This involves extracting a cell from the embryo and then performing genetic diagnosis using FISH or PCR techniques. With this process, it's possible to rule out 95% of the chromosomal diseases that affect humans, such as Down Syndrome, Patau, Edwards, etc. These molecular biology techniques are highly complex.
Indicated for:
- Women of advanced age with good follicular endowment.
- Women with more than 2 miscarriages.
- Couples who may be carriers of a preventable genetic mutation.
PGS (Preimplantation Genetic Screening) for chromosomal abnormalities is an embryonic genetic analysis conducted during IVF treatment for the detection of abnormalities in the number of chromosomes (aneuploidies).

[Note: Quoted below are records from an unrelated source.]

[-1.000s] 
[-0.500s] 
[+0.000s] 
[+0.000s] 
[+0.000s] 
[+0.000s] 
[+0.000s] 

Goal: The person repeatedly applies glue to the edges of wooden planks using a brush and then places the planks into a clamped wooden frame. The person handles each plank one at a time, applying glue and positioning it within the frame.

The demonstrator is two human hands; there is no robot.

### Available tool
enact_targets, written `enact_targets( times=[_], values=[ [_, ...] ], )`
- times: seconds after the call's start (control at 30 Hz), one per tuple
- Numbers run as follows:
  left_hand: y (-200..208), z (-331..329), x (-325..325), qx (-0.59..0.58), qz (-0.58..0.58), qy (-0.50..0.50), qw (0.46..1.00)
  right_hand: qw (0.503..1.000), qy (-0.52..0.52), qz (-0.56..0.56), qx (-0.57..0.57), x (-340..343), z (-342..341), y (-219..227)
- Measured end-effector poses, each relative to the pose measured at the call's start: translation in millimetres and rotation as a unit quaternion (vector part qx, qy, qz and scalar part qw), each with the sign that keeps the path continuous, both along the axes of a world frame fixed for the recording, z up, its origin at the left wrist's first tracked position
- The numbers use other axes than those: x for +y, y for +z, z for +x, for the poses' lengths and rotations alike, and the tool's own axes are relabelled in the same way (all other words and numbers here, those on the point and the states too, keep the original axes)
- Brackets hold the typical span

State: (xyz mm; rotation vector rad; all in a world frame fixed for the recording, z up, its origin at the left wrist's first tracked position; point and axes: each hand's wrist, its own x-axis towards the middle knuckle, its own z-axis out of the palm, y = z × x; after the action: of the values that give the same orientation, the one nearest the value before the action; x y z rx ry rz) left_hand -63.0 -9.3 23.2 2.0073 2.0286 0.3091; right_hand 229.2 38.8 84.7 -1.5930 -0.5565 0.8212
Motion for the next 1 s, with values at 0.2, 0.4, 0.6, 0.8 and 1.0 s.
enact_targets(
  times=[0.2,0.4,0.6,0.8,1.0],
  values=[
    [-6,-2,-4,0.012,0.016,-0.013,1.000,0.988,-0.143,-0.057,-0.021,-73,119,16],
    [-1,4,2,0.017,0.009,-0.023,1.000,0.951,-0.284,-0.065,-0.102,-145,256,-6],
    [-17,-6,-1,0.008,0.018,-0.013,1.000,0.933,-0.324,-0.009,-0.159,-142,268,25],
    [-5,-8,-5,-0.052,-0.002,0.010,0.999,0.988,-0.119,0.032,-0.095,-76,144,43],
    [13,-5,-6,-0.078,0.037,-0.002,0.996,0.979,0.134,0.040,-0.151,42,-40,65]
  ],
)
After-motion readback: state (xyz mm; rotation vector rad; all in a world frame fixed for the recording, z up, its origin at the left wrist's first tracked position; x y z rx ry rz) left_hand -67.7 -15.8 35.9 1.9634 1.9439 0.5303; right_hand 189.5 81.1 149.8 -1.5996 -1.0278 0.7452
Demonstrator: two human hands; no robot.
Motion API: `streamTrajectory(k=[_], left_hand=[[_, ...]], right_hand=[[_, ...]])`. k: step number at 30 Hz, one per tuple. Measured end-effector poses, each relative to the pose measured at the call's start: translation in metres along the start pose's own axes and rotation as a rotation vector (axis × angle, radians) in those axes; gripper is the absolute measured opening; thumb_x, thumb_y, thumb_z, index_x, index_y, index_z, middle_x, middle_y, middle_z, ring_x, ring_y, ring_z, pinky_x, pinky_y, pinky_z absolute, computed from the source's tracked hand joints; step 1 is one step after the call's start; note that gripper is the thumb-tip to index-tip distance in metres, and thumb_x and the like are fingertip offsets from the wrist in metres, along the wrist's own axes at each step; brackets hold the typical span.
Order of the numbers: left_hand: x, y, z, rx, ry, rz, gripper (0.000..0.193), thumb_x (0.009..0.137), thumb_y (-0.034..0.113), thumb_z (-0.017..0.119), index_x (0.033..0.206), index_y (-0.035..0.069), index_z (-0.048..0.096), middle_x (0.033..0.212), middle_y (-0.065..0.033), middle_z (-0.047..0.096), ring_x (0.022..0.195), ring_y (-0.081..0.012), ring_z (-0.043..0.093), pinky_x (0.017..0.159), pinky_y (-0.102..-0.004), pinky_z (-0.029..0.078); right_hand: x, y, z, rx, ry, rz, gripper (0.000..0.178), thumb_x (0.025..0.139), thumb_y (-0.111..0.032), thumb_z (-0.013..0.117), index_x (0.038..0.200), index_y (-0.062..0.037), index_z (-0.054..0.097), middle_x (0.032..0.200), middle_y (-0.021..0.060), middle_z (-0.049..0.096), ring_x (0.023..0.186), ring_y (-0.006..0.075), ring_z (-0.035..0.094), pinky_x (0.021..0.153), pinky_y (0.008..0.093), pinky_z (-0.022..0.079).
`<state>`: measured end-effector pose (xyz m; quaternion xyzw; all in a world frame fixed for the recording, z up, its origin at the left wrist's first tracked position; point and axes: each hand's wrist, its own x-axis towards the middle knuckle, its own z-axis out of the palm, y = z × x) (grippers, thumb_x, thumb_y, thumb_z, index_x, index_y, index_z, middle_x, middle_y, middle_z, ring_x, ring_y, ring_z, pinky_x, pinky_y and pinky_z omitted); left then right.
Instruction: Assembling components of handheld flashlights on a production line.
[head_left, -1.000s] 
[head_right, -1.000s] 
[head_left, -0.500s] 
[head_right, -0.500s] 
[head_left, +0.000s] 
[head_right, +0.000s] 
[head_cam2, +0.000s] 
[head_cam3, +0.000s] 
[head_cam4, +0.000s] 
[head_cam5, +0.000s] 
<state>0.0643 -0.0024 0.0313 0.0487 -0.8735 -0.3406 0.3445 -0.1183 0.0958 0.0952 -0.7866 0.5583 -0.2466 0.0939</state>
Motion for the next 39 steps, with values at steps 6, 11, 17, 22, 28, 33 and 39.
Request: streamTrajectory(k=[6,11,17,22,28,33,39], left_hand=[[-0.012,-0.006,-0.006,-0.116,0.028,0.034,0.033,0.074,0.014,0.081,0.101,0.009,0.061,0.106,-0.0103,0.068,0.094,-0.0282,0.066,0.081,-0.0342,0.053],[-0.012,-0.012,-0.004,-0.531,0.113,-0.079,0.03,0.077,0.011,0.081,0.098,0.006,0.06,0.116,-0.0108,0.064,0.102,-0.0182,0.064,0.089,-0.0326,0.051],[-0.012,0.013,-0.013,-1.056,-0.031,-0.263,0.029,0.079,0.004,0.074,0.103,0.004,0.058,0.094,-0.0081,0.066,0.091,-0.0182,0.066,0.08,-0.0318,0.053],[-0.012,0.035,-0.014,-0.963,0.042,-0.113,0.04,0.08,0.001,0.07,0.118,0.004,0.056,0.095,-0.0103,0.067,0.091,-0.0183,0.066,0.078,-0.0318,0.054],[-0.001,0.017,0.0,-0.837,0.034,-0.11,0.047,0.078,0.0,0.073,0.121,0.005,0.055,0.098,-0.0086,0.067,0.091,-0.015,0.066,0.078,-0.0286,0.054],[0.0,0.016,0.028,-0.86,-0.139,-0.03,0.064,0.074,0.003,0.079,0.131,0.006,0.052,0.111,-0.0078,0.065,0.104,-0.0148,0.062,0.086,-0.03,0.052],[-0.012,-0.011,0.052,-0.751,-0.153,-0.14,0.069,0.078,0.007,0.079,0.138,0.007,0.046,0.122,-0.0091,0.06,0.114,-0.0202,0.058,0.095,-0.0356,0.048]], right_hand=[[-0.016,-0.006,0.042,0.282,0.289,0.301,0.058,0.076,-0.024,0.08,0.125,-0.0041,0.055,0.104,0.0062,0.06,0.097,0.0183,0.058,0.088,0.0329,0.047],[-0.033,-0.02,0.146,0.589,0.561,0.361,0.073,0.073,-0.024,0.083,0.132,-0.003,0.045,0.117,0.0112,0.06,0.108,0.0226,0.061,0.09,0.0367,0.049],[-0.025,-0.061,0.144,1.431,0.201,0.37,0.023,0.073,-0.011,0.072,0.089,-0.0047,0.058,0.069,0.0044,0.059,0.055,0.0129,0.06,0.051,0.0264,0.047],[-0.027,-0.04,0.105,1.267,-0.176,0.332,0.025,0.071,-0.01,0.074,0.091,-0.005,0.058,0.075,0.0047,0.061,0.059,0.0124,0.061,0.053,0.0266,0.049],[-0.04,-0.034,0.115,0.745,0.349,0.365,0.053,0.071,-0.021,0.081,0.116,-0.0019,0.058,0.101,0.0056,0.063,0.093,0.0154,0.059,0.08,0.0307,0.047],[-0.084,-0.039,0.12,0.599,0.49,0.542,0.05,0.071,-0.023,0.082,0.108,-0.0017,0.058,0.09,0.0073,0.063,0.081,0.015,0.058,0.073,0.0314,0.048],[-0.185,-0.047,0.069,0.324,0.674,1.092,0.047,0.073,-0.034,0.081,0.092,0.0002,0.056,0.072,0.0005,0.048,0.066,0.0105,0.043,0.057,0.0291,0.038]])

Alterations in the chromosomal endowment can lead to implantation failures in assisted reproduction cycles, spontaneous miscarriages, and chromosomal abnormalities in newborns.
PGS (Preimplantation Genetic Screening) for chromosomal abnormalities allows the selection of chromosomally normal embryos from among all the evolving embryos of a patient, which increases their reproductive possibilities.
Chromosomally normal embryos have a higher likelihood of developing properly and resulting in a healthy child.
PGS (Preimplantation Genetic Screening) for chromosomal abnormalities provides a comprehensive analysis of the 23 pairs of chromosomes: the autosomes and the sex chromosomes (X and Y). Normally, there are 23 pairs of chromosomes in each human cell. A change in the number of chromosomes is known as aneuploidy.
Aneuploidies account for the vast majority of spontaneous abortions and can lead to congenital defects and intellectual disabilities in newborns. Most types of aneuploidy are not compatible with life. The most common syndromes caused by non-sex chromosome aneuploidies are Down syndrome, Edwards syndrome, and Patau syndrome. Aneuploidy is generally not inherited and can affect any chromosome; however, the likelihood of an embryo suffering a chromosomal abnormality increases with the mother's age.